Continuous cooperation: L3S and Infineon Technologies
Hardware platforms for driver assistance systems
More comfort and safety in road traffic – that is the aim of driver assistance systems. At present, such systems mainly have a supporting function, for example as distance or lane keeping assistants (partial automation). However, systems of the next generations (conditional to full automation) should take over the actual control of the vehicle. Numerous sensors have to be evaluated (ultrasound, laser, radar, cameras). In order to steer the vehicle safely through traffic, the control system must use these sensor data to reliably recognize and correctly interpret the traffic situation and its participants, i.e. other vehicles, pedestrians, but also road markings and traffic signs.
Convolutional Neural Networks (CNNs) are best suited for image recognition.
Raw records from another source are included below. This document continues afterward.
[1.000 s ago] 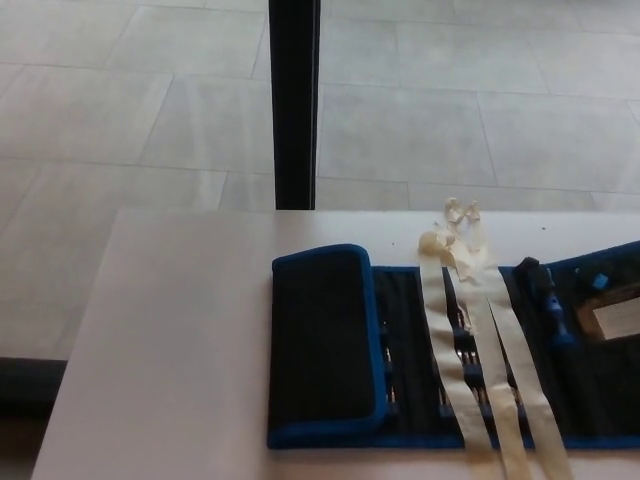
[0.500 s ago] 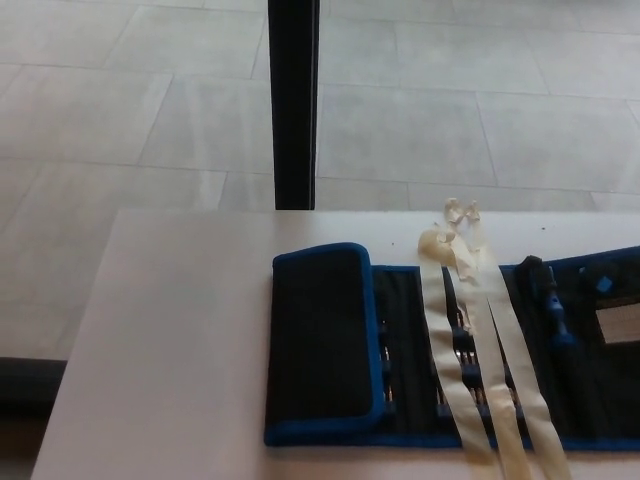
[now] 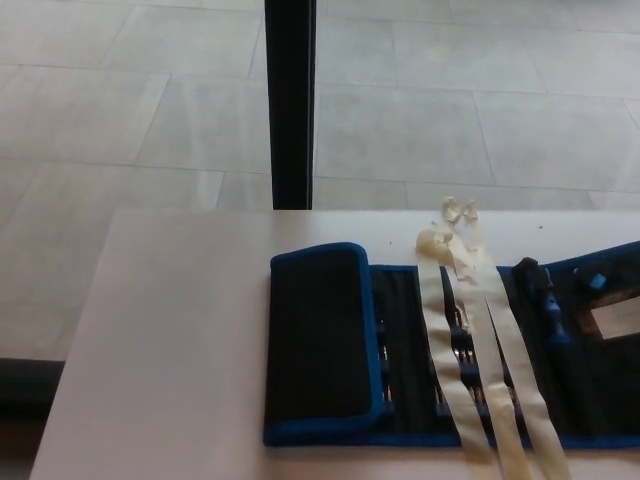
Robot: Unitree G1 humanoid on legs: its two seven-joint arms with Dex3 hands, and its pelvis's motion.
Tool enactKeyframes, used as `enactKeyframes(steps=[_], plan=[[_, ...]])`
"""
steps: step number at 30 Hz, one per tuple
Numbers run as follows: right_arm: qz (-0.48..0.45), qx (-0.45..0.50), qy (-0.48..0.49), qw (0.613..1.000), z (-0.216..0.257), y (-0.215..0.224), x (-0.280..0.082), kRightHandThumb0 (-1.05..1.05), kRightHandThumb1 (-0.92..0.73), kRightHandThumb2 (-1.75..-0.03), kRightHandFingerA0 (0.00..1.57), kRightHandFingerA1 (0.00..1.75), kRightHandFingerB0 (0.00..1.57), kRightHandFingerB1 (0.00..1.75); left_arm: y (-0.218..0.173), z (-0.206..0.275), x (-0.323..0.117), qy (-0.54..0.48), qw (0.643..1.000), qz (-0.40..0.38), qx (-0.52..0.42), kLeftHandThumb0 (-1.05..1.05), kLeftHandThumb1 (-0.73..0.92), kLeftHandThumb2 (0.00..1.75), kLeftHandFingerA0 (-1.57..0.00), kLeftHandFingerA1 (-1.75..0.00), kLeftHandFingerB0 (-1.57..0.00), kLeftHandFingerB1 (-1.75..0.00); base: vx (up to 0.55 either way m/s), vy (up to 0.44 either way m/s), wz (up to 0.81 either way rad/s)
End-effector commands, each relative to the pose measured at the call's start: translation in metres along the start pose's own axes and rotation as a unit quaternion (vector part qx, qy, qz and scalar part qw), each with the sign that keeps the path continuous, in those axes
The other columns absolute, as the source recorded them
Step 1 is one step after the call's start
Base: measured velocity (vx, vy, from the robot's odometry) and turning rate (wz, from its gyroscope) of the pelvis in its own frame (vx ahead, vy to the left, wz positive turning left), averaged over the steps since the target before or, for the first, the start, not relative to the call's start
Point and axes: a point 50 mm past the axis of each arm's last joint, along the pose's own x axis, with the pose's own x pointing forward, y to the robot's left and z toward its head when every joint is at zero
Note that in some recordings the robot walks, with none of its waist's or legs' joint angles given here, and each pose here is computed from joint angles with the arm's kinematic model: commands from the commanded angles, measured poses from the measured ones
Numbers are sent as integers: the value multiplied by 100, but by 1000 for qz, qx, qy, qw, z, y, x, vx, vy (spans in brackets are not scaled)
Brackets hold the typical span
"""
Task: The robot uses its right hand to lift an edge of the toolkit kept in middle of the desk and make one fold in it
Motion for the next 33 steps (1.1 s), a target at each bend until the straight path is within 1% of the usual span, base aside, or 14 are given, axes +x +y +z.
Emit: enactKeyframes(steps=[1,3,4,5,6,7,9,17,18,20,26,27,28,33], plan=[[-12,12,-15,1000,16,2,1,-67,-64,-92,31,53,21,44,4,2,0,-5,1000,5,-3,-84,92,68,-56,-64,-42,-50,0,0,0],[-12,13,-15,1000,16,2,1,-67,-64,-92,31,53,21,44,4,2,0,-6,1000,7,0,-84,92,68,-56,-64,-42,-50,0,0,0],[-7,21,-11,1000,14,3,1,-67,-64,-92,28,52,18,43,4,2,0,-6,1000,6,-1,-81,70,110,-52,-69,-38,-59,0,0,0],[-7,20,-7,1000,11,3,3,-67,-64,-91,28,51,18,43,5,3,0,-5,1000,5,-5,-81,70,110,-51,-68,-37,-58,0,0,0],[-6,11,-3,1000,10,4,4,-68,-64,-91,29,52,17,43,4,4,0,-6,1000,6,-4,-84,91,67,-56,-65,-40,-49,0,0,0],[-8,-4,4,1000,8,6,5,-68,-62,-91,32,53,20,44,4,4,0,-7,1000,5,-2,-81,70,108,-54,-70,-38,-59,0,0,0],[-10,-13,7,1000,7,8,5,-66,-75,-63,41,45,29,33,3,4,0,-7,1000,5,2,-83,92,68,-55,-65,-41,-50,0,0,0],[23,-100,66,992,-6,23,13,-65,-77,-63,42,47,25,32,-2,11,1,-14,1000,0,-3,-84,92,67,-56,-68,-40,-52,0,0,0],[25,-99,74,992,-9,21,14,-69,-61,-93,35,57,17,44,-2,11,1,-12,1000,2,-6,-84,91,67,-56,-68,-41,-52,0,0,0],[5,-93,82,992,-16,16,14,-65,-73,-62,40,53,28,35,-1,10,1,-11,1000,5,5,-85,92,68,-60,-66,-41,-50,0,0,0],[-26,-81,84,993,-22,4,13,-66,-75,-62,39,50,28,34,2,12,1,-10,1000,7,1,-84,92,67,-57,-65,-41,-50,0,0,0],[-30,-85,81,993,-22,3,12,-68,-60,-91,32,56,22,46,2,12,1,-12,1000,5,1,-84,92,67,-58,-67,-41,-51,0,0,0],[-33,-87,80,992,-21,1,12,-66,-76,-63,39,48,28,34,1,12,1,-14,1000,2,4,-86,92,67,-56,-68,-40,-53,0,0,0],[-17,-87,77,993,-17,8,13,-67,-74,-62,49,50,32,35,1,11,1,-9,1000,6,10,-83,92,67,-58,-63,-41,-49,0,0,0]])
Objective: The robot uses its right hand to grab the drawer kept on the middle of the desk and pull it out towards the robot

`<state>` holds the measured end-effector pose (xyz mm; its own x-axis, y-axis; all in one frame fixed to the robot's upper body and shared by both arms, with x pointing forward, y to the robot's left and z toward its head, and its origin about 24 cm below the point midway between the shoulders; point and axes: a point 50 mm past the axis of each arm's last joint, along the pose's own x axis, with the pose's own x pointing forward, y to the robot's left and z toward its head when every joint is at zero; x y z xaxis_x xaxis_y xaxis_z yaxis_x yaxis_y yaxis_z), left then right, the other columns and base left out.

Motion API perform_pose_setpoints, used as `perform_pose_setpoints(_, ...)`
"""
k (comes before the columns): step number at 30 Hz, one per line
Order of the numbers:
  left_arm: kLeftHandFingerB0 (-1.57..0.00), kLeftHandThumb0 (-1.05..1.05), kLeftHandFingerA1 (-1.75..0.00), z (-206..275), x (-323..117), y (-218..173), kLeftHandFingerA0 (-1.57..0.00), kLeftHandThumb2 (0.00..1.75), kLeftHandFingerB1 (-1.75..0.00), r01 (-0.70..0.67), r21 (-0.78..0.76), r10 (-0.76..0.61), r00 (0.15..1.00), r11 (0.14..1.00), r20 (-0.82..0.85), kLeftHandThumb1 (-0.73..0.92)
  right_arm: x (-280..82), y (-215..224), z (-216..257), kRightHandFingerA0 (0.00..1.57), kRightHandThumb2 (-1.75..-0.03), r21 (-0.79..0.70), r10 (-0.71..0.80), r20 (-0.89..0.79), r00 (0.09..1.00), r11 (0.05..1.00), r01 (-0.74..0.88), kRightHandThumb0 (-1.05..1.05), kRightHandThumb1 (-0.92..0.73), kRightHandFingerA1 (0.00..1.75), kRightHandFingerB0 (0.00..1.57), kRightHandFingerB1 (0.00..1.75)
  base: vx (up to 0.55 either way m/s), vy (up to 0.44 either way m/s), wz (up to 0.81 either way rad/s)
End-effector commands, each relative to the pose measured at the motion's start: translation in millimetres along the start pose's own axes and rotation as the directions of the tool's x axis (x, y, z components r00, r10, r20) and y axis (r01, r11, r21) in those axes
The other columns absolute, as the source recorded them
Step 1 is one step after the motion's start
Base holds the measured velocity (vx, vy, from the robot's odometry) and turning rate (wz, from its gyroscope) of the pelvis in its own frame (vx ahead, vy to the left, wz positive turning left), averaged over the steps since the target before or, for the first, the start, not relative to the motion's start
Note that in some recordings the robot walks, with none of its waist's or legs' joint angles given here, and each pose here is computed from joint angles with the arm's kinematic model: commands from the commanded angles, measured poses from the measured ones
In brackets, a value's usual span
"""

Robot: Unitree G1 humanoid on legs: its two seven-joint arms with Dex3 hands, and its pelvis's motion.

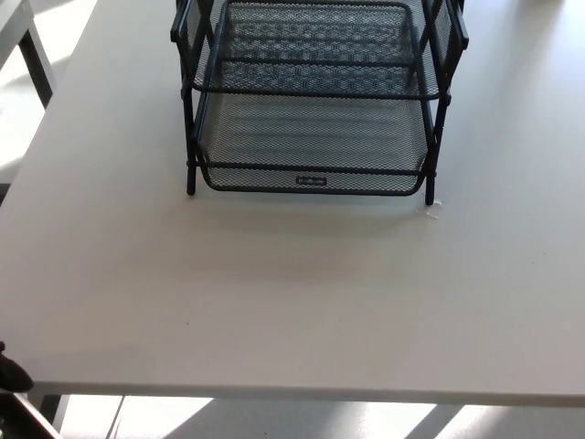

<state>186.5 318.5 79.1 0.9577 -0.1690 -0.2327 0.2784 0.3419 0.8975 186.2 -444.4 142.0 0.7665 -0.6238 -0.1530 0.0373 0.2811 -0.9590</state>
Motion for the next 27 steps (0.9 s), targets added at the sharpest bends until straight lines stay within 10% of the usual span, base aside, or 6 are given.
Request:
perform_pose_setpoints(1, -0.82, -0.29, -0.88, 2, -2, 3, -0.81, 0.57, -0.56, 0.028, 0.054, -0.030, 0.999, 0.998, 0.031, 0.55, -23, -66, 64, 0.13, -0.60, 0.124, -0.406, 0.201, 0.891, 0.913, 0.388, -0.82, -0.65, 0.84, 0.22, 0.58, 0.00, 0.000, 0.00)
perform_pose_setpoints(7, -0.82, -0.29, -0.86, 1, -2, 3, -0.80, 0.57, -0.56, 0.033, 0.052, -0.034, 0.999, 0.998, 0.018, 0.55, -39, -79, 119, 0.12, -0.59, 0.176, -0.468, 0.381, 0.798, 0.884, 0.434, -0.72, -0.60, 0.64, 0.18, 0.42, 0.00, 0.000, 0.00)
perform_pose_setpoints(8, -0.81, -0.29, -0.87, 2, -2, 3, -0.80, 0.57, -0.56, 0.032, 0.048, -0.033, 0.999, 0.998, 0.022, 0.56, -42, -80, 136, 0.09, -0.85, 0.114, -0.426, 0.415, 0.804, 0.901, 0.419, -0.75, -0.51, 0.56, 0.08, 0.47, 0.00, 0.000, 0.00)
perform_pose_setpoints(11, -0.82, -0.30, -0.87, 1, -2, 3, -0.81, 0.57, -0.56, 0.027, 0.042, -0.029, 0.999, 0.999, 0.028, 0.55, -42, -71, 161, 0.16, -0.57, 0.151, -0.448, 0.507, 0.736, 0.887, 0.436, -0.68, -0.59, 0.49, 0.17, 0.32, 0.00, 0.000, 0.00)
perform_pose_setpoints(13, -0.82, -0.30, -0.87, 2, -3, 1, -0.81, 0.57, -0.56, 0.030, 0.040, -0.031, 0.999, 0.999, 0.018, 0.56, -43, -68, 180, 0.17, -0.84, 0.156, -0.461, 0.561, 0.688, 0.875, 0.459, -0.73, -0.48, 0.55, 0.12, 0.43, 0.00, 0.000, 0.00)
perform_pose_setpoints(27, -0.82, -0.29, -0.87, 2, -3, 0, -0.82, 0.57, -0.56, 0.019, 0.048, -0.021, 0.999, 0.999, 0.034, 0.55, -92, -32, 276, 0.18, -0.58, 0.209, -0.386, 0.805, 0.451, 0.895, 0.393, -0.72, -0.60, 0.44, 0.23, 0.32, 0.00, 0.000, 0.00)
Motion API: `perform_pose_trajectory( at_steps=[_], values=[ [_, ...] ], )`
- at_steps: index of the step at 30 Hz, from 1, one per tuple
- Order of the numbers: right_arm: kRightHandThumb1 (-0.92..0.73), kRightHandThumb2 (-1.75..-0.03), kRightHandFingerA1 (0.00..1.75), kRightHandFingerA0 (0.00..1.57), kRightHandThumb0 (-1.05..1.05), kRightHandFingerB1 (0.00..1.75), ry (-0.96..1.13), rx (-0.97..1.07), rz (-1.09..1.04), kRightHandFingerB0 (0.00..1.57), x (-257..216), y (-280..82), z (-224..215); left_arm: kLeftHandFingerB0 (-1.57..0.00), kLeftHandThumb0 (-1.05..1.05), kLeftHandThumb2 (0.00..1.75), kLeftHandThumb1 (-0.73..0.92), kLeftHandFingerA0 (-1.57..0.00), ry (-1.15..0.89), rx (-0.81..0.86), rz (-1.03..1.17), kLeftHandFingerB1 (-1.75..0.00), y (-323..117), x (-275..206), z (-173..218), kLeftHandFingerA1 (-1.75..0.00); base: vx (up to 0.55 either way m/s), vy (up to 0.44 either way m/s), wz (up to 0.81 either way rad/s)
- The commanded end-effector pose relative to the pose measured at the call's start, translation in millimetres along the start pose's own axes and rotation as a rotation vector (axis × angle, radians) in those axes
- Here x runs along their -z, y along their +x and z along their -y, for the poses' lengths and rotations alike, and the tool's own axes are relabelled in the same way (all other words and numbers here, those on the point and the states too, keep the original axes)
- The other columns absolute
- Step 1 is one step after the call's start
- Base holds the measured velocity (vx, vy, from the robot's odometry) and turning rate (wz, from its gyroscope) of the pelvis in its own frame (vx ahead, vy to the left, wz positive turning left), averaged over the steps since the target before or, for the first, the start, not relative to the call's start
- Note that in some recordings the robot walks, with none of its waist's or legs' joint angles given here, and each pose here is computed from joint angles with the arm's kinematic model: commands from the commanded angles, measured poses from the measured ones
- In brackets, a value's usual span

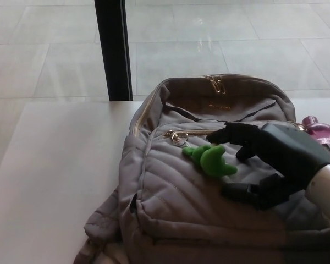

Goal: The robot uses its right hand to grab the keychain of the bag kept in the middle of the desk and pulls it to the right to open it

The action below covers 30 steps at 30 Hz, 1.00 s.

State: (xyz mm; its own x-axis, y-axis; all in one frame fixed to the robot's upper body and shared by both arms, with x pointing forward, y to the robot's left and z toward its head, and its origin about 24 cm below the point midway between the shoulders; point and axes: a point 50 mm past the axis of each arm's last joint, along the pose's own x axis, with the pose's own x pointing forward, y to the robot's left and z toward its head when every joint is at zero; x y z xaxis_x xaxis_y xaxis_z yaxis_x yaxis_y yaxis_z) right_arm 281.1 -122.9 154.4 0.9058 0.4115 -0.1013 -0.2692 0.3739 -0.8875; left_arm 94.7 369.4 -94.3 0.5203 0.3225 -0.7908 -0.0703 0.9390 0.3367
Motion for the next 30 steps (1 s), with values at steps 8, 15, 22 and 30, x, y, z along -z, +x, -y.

These algorithms from the field of artificial intelligence even achieve better recognition rates than humans for certain tasks. However, the good quality of the results is bought with very high computing requirements. Modern CNNs, such as GoogLeNet, require billions of operations per input image. In order to further increase the detection rate, the trend is towards ever more powerful networks. The high parallelism of the network structure can be used to enable real-time processing at all (the result must be calculated in a maximum of 30 ms if one image per half meter is to be processed at 60 km/h): The network is divided into many small subtasks, which can often be calculated independently of each other. This allows a parallel and faster execution on several computing units. Especially modern graphics processors (GPUs) have moved into focus for CNNs, as numerous computing cores are available here. Due to their high energy absorption, however, such solutions are not suitable for use in vehicles. Mobile GPUs used in mobile phones, for example, are more energy-efficient, but also less powerful. Dedicated solutions, so-called AI accelerators, such as those offered by Intel with the Movidius Neural Compute Stick, are optimized for artificial intelligence algorithms, but show weaknesses in algorithms from other areas and thus only limited flexibility.
Guillermo Payá Vayá and his team are working together with Dream Chip Technologies from Garbsen on an effective and at the same time flexible solution: They are developing a new, massively parallel and programmable processor architecture that is conceptually similar to a GPU, since many computing units can process parts of the actual task in parallel. In addition, the scientists are investigating the vertical vector concept for parallel data processing. With a smaller hardware it offers an enormously flexible processing of image data, which would have to be bought in GPUs only by further operations. With additional intelligent storage systems and an architecture optimized for the target technology, a fast, energy-efficient and flexible platform for image processing in the automotive sector is to be created.